Dialysis access and graft declotting
Angioplasty and vascular stenting
Dialysis is a process used to treat patients whose kidneys are not working properly. It involves a special machine and tubing that removes blood from the body, cleanses it of waste and extra fluid and then returns it back to the body.
To undergo dialysis, a physician first creates access to a patient’s blood vessel using one of three methods:
- a fistula, which is made by joining together an artery and vein to make a bigger high-flow blood vessel. At LVI, we use two minimally invasive endovascular techniques for fistula creation—WaveLinQ and Ellipsys.
- a graft, in which a soft plastic tube is placed between an artery and a vein, creating an artificial high-flow blood vessel.
- rencatheter access, in which a narrow plastic tube is inserted into a large vein in the neck.
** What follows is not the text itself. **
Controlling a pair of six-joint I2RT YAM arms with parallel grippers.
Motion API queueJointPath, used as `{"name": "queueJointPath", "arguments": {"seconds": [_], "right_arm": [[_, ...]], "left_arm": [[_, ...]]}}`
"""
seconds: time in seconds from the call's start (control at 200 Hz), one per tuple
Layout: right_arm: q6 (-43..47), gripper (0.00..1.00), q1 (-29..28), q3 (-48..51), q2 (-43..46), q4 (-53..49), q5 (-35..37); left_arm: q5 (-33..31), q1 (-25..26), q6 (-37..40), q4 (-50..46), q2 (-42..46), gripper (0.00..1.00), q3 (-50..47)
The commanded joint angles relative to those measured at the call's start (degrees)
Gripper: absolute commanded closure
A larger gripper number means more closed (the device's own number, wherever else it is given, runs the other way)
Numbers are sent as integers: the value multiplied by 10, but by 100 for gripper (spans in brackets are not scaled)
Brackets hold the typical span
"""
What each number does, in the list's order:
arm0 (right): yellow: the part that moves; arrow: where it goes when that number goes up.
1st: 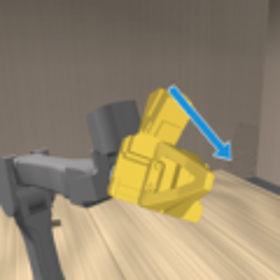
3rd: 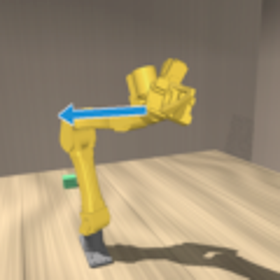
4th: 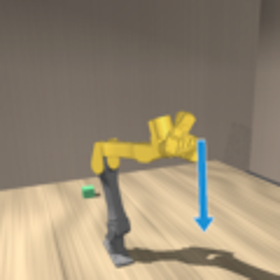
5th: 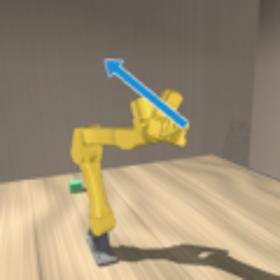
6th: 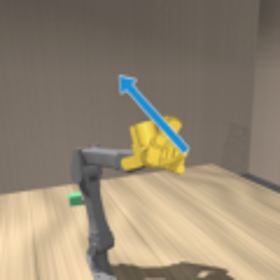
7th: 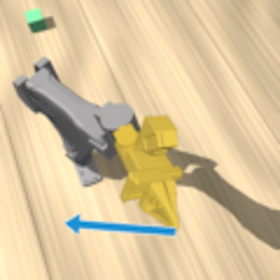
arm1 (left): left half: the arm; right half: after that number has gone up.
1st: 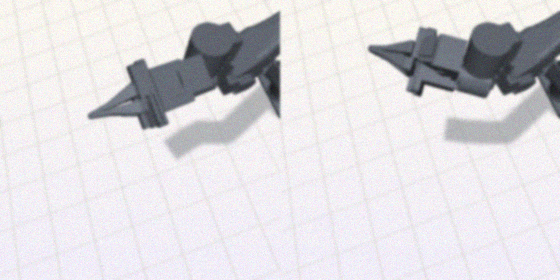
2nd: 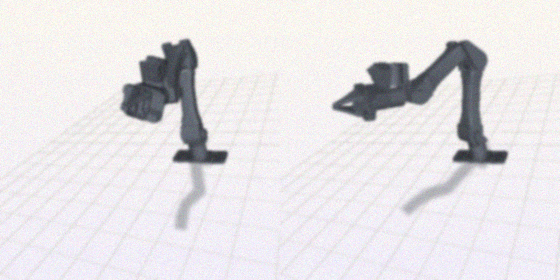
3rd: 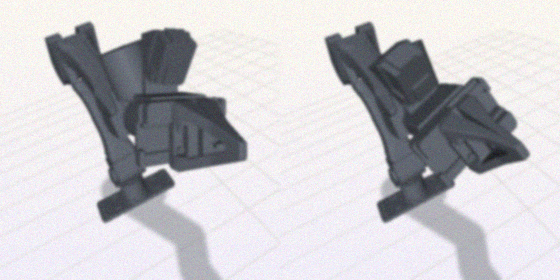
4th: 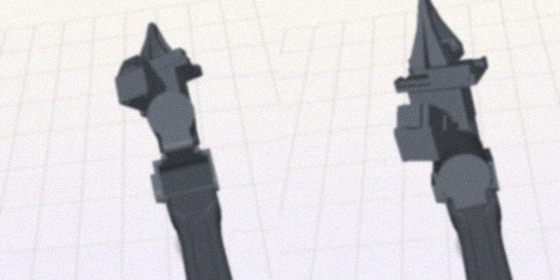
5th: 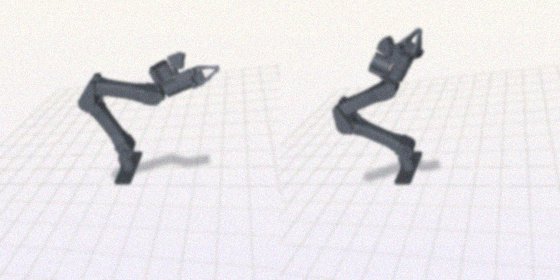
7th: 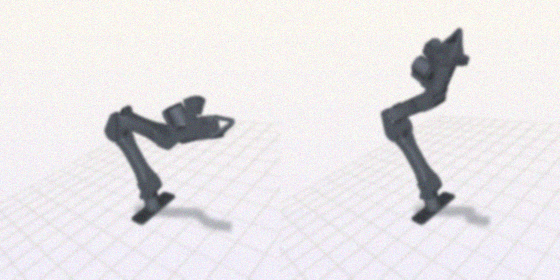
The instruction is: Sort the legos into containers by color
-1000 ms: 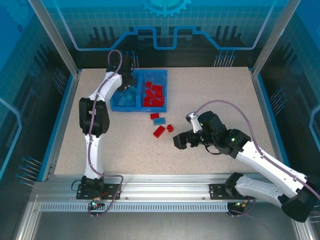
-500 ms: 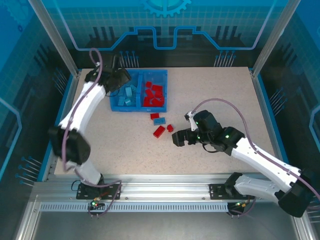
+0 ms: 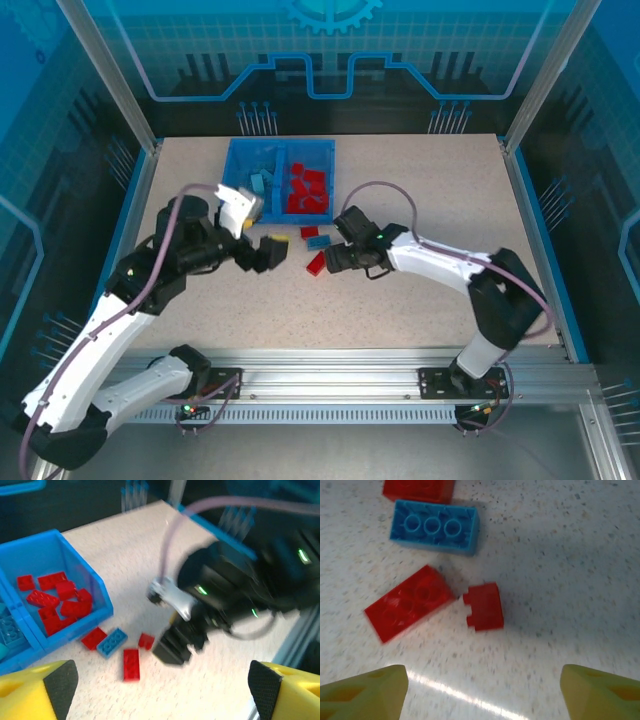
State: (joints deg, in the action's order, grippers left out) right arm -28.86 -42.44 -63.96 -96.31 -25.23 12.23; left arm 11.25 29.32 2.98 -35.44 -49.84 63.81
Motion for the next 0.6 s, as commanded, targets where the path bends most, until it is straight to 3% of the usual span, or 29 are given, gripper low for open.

When fistulas and grafts become clogged or narrowed, which can prevent a patient from undergoing dialysis, interventional radiologists use two image-guided interventions to fix the problem:
- Catheter-directed thrombolysis, which dissolves blood clots that build up in fistulas and grafts by injecting a medicine.
- Angioplasty and vascular stenting, which uses mechanical devices, such as a balloon, to open fistulas and grafts and helps them remain open with a small implantable wire mesh tube called a stent.
Dialysis Access and Graft Declotting – Preparation Instructions
- You should report to your doctor all medications that you are taking—including herbal supplements—and if you have any allergies, especially to local anesthetic, medications, general anesthesia or to contrast materials (also known as “dye” or “x-ray dye”).
- Your physician may advise you to stop taking aspirin, nonsteroidal anti-inflammatory drugs (NSAIDs) or a blood thinner for a specified period of time before your procedure. Also inform your doctor about recent illnesses or other medical conditions.
- Women should always inform their physician and x-ray technologist if there is any possibility that they are pregnant. Many imaging tests are not performed during pregnancy so as not to expose the fetus to radiation. If an x-ray is necessary, precautions will be taken to minimize radiation exposure to the baby.
- In most cases, you may take your usual medications, especially blood pressure medications. These may be taken with some water in the morning before your procedure.
- You may be instructed to not eat or drink anything for several hours before your procedure.
- You will be given a gown to wear during the procedure.